From: Jan Kara <jack@suse.cz>
To: Theodore Ts'o <tytso@mit.edu>
Cc: Ext4 Developers List <linux-ext4@vger.kernel.org>,
Linux Filesystem Development List <linux-fsdevel@vger.kernel.org>
Subject: Re: [PATCH-v5 1/5] vfs: add support for a lazytime mount option
Date: Fri, 28 Nov 2014 18:23:23 +0100 [thread overview]
Message-ID: <20141128172323.GD738@quack.suse.cz> (raw)

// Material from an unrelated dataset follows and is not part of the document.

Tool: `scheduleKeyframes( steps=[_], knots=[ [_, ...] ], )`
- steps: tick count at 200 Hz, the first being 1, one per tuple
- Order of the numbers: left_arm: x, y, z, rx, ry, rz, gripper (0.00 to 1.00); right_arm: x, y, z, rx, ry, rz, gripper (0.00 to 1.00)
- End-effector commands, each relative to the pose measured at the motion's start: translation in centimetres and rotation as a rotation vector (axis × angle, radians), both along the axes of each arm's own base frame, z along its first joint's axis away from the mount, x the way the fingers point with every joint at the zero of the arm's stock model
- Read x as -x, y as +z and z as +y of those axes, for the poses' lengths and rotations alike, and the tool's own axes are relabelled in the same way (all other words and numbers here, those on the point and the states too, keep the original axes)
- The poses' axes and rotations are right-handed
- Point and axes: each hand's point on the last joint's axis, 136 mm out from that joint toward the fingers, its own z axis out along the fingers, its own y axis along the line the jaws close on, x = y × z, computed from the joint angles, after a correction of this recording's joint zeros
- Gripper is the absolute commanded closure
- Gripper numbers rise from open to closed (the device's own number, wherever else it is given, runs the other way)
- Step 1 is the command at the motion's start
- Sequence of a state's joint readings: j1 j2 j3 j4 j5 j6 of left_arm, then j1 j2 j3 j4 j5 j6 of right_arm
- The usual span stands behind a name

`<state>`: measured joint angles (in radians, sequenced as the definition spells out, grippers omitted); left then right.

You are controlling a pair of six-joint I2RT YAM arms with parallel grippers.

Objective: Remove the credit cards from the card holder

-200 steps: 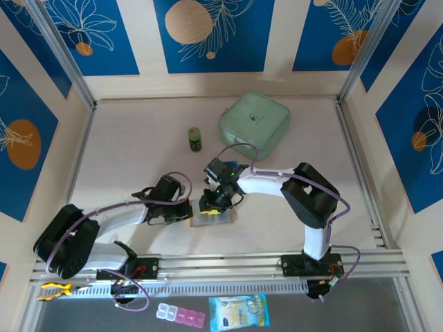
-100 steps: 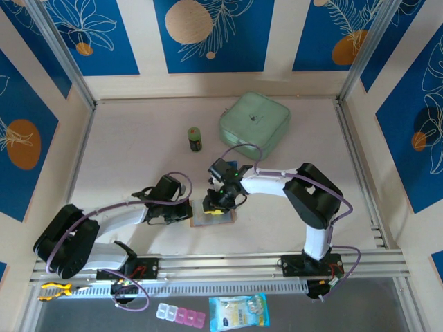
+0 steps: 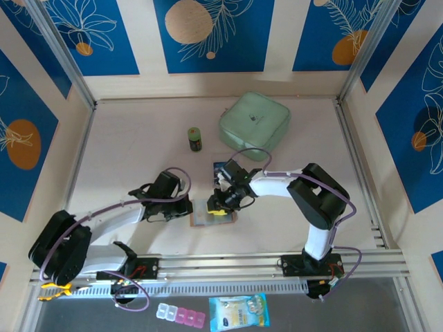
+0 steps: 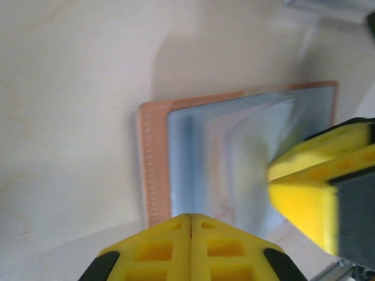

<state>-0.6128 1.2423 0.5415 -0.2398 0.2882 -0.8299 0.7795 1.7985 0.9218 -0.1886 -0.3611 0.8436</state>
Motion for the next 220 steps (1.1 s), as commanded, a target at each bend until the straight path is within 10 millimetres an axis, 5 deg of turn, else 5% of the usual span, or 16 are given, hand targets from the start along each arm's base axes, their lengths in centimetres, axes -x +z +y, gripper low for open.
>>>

In-Reply-To: <1417154411-5367-2-git-send-email-tytso@mit.edu>
On Fri 28-11-14 01:00:06, Ted Tso wrote:
> Add a new mount option which enables a new "lazytime" mode. This mode
> causes atime, mtime, and ctime updates to only be made to the
> in-memory version of the inode. The on-disk times will only get
> updated when (a) if the inode needs to be updated for some non-time
> related change, (b) if userspace calls fsync(), syncfs() or sync(), or
> (c) just before an undeleted inode is evicted from memory.
>
> This is OK according to POSIX because there are no guarantees after a
> crash unless userspace explicitly requests via a fsync(2) call.
>
> For workloads which feature a large number of random write to a
> preallocated file, the lazytime mount option significantly reduces
> writes to the inode table. The repeated 4k writes to a single block
> will result in undesirable stress on flash devices and SMR disk
> drives. Even on conventional HDD's, the repeated writes to the inode
> table block will trigger Adjacent Track Interference (ATI) remediation
> latencies, which very negatively impact 99.9 percentile latencies ---
> which is a very big deal for web serving tiers (for example).
>
> Google-Bug-Id: 18297052
>
> Signed-off-by: Theodore Ts'o <tytso@mit.edu>
> ---
> fs/fs-writeback.c | 64 ++++++++++++++++++++++++++++++++++++++++-----
> fs/inode.c | 41 ++++++++++++++++++++++++-----
> fs/libfs.c | 2 +-
> fs/logfs/readwrite.c | 2 +-
> fs/nfsd/vfs.c | 2 +-
> fs/pipe.c | 2 +-
> fs/proc_namespace.c | 1 +
> fs/sync.c | 8 ++++++
> fs/ufs/truncate.c | 2 +-
> include/linux/backing-dev.h | 1 +
> include/linux/fs.h | 11 ++++++--
> include/uapi/linux/fs.h | 1 +
> mm/backing-dev.c | 10 +++++--
> 13 files changed, 126 insertions(+), 21 deletions(-)
>
> diff --git a/fs/fs-writeback.c b/fs/fs-writeback.c
> index ef9bef1..518f3bb 100644
> --- a/fs/fs-writeback.c
> +++ b/fs/fs-writeback.c
> @@ -397,7 +397,7 @@ static void requeue_inode(struct inode *inode, struct bdi_writeback *wb,
> * shot. If still dirty, it will be redirty_tail()'ed below. Update
> * the dirty time to prevent enqueue and sync it again.
> */
> - if ((inode->i_state & I_DIRTY) &&
> + if ((inode->i_state & I_DIRTY_WB) &&
> (wbc->sync_mode == WB_SYNC_ALL || wbc->tagged_writepages))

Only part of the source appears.